== TASK OBJECTIVE ==
In the material below, count the lines with the word "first" and state that number only.

= Beginning of Section =

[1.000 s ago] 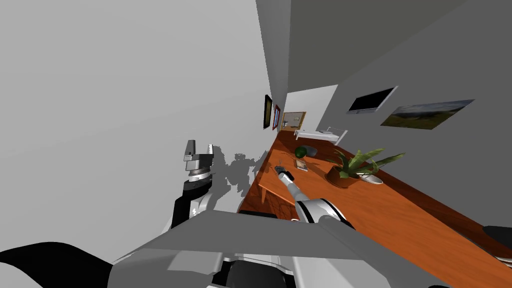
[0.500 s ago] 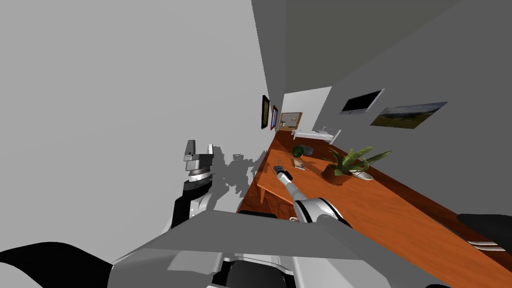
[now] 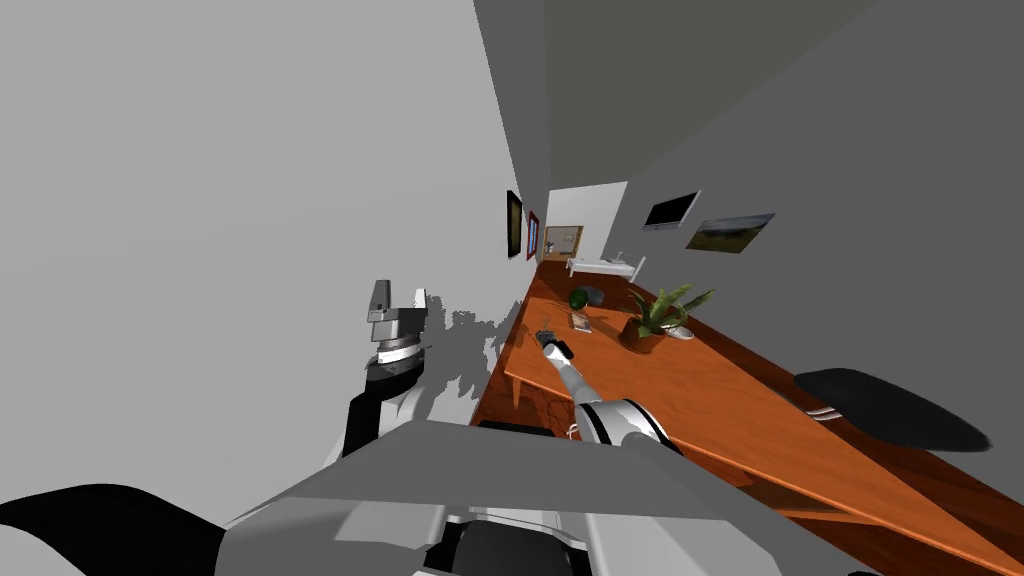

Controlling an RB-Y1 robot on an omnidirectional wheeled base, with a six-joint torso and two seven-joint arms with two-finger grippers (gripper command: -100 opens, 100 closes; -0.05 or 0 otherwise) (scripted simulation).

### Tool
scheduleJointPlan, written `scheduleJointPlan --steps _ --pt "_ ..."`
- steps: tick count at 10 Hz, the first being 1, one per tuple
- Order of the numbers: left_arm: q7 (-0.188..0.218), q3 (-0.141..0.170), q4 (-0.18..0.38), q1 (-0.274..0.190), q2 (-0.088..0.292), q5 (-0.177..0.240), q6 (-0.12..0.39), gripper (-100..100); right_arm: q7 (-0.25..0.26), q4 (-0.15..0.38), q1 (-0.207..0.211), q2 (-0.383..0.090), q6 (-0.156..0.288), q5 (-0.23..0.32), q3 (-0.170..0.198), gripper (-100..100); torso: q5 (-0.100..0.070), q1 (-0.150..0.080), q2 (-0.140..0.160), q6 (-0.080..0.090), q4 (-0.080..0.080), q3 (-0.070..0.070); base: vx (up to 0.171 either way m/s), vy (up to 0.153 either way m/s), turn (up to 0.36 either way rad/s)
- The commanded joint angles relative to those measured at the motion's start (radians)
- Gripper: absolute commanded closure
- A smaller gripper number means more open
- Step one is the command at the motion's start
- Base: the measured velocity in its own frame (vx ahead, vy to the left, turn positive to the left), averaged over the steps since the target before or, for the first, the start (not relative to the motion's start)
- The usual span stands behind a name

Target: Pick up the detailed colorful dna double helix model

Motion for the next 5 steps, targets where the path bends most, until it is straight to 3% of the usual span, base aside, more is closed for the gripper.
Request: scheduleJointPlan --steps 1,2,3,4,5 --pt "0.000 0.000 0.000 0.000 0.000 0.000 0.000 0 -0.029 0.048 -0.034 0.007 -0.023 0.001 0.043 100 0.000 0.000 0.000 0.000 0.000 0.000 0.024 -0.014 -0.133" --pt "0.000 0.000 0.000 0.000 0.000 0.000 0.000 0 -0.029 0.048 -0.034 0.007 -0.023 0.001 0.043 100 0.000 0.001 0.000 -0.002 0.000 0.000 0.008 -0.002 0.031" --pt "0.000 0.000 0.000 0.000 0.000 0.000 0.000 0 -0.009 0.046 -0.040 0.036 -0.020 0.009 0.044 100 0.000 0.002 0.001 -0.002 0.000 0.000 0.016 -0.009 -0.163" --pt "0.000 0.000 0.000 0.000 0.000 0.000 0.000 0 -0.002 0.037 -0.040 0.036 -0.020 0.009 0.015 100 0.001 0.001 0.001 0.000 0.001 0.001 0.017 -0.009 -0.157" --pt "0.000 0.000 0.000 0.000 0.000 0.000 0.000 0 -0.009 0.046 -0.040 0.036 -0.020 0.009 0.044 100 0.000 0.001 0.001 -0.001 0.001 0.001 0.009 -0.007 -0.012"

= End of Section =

== EXERCISE ANSWER ==
2